> **WORK REQUIRED**
Write out every record in full, exactly as written, please.

Collection entries:
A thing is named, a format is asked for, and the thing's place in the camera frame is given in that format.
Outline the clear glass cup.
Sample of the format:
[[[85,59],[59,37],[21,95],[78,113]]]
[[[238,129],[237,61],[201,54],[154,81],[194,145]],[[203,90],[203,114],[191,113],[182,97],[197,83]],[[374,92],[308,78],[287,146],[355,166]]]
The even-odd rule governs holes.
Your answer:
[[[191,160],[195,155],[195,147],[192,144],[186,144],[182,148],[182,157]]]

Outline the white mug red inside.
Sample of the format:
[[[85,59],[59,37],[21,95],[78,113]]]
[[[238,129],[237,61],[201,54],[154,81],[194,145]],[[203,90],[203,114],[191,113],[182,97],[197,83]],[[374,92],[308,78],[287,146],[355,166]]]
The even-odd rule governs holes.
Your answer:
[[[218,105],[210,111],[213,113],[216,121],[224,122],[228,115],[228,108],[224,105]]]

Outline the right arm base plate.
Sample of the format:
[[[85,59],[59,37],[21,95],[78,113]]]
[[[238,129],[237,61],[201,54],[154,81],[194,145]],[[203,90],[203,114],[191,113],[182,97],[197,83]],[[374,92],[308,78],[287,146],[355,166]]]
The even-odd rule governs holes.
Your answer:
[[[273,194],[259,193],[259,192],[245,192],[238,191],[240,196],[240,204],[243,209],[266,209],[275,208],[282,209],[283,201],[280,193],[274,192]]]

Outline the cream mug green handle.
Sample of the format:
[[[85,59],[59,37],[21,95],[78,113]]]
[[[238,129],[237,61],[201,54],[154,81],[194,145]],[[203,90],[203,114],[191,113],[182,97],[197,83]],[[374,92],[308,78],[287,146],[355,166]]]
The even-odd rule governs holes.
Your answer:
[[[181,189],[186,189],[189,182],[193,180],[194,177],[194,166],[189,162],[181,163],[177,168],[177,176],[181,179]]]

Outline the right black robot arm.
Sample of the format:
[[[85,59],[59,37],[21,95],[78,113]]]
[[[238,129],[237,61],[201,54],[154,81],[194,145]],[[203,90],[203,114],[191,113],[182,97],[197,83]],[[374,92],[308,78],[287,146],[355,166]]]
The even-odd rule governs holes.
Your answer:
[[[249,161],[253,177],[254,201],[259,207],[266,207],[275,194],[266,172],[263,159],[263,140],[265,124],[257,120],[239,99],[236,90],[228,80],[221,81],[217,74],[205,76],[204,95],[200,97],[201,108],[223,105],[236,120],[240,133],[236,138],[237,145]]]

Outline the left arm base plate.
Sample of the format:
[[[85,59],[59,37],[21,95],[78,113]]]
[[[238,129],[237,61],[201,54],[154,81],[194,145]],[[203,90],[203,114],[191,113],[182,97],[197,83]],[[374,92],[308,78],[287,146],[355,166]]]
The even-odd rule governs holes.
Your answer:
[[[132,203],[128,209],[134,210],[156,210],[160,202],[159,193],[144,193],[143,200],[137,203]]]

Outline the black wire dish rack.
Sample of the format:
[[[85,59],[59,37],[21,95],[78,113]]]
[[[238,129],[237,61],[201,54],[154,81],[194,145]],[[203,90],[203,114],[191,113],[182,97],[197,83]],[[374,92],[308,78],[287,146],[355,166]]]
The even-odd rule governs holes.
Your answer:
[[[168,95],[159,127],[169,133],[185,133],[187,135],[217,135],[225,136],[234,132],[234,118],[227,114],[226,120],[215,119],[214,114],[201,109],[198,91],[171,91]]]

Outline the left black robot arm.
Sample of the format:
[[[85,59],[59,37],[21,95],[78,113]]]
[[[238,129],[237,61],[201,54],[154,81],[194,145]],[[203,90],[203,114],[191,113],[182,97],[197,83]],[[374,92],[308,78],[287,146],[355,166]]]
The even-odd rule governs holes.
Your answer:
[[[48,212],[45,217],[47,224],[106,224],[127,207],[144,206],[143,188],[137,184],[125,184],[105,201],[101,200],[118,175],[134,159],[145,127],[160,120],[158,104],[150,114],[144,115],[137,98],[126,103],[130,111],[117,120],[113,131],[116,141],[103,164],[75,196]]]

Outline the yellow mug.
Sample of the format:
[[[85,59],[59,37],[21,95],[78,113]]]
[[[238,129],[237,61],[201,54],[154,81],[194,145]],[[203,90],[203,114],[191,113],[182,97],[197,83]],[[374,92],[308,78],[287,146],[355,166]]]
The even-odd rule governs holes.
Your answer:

> **SOLVED PROBLEM**
A thing is named, a format is asked for, and the thing's place in the camera frame is given in that format.
Outline the clear glass cup.
Sample of the format:
[[[85,59],[59,37],[21,95],[78,113]]]
[[[238,129],[237,61],[201,54],[154,81],[194,145]],[[203,90],[203,114],[191,113],[182,97],[197,83]],[[374,92],[308,78],[287,146],[355,166]]]
The even-odd rule governs holes.
Your answer:
[[[191,160],[195,155],[195,147],[192,144],[186,144],[182,148],[182,157]]]

Outline the white mug red inside.
Sample of the format:
[[[85,59],[59,37],[21,95],[78,113]]]
[[[238,129],[237,61],[201,54],[154,81],[194,145]],[[203,90],[203,114],[191,113],[182,97],[197,83]],[[374,92],[308,78],[287,146],[355,166]]]
The even-odd rule governs holes.
Your answer:
[[[218,105],[210,111],[213,113],[216,121],[224,122],[228,115],[228,108],[224,105]]]

Outline the right arm base plate.
Sample of the format:
[[[85,59],[59,37],[21,95],[78,113]]]
[[[238,129],[237,61],[201,54],[154,81],[194,145]],[[203,90],[203,114],[191,113],[182,97],[197,83]],[[374,92],[308,78],[287,146],[355,166]]]
The even-odd rule governs holes.
Your answer:
[[[273,194],[259,193],[259,192],[245,192],[238,191],[240,196],[240,204],[243,209],[266,209],[275,208],[282,209],[283,201],[280,193],[274,192]]]

Outline the cream mug green handle.
Sample of the format:
[[[85,59],[59,37],[21,95],[78,113]]]
[[[238,129],[237,61],[201,54],[154,81],[194,145]],[[203,90],[203,114],[191,113],[182,97],[197,83]],[[374,92],[308,78],[287,146],[355,166]]]
The even-odd rule governs holes.
Your answer:
[[[181,189],[186,189],[189,182],[193,180],[194,177],[194,166],[189,162],[181,163],[177,168],[177,176],[181,179]]]

Outline the right black robot arm.
Sample of the format:
[[[85,59],[59,37],[21,95],[78,113]]]
[[[238,129],[237,61],[201,54],[154,81],[194,145]],[[203,90],[203,114],[191,113],[182,97],[197,83]],[[374,92],[308,78],[287,146],[355,166]]]
The even-odd rule governs holes.
Your answer:
[[[249,161],[253,177],[254,201],[259,207],[266,207],[275,194],[266,172],[263,159],[263,140],[265,124],[257,120],[239,99],[236,90],[228,80],[221,81],[217,74],[205,76],[204,95],[200,97],[201,108],[223,105],[236,120],[240,133],[236,138],[237,145]]]

Outline the left arm base plate.
Sample of the format:
[[[85,59],[59,37],[21,95],[78,113]]]
[[[238,129],[237,61],[201,54],[154,81],[194,145]],[[203,90],[203,114],[191,113],[182,97],[197,83]],[[374,92],[308,78],[287,146],[355,166]]]
The even-odd rule governs holes.
Your answer:
[[[132,203],[128,209],[134,210],[156,210],[160,202],[159,193],[144,193],[143,200],[137,203]]]

Outline the black wire dish rack.
Sample of the format:
[[[85,59],[59,37],[21,95],[78,113]]]
[[[238,129],[237,61],[201,54],[154,81],[194,145]],[[203,90],[203,114],[191,113],[182,97],[197,83]],[[374,92],[308,78],[287,146],[355,166]]]
The even-odd rule governs holes.
Your answer:
[[[168,95],[159,127],[169,133],[185,133],[187,135],[217,135],[225,136],[234,132],[234,118],[227,114],[226,120],[215,119],[214,114],[201,109],[198,91],[171,91]]]

Outline the left black robot arm.
Sample of the format:
[[[85,59],[59,37],[21,95],[78,113]]]
[[[238,129],[237,61],[201,54],[154,81],[194,145]],[[203,90],[203,114],[191,113],[182,97],[197,83]],[[374,92],[308,78],[287,146],[355,166]]]
The even-odd rule governs holes.
Your answer:
[[[48,212],[45,217],[47,224],[106,224],[127,207],[144,206],[143,188],[137,184],[125,184],[105,201],[101,200],[118,175],[134,159],[145,127],[160,120],[158,104],[150,114],[144,115],[137,98],[126,103],[130,111],[117,120],[113,131],[116,141],[103,164],[75,196]]]

Outline the yellow mug.
Sample of the format:
[[[85,59],[59,37],[21,95],[78,113]]]
[[[238,129],[237,61],[201,54],[154,81],[194,145]],[[203,90],[203,114],[191,113],[182,97],[197,83]],[[374,92],[308,78],[287,146],[355,166]]]
The even-odd rule governs holes.
Your answer:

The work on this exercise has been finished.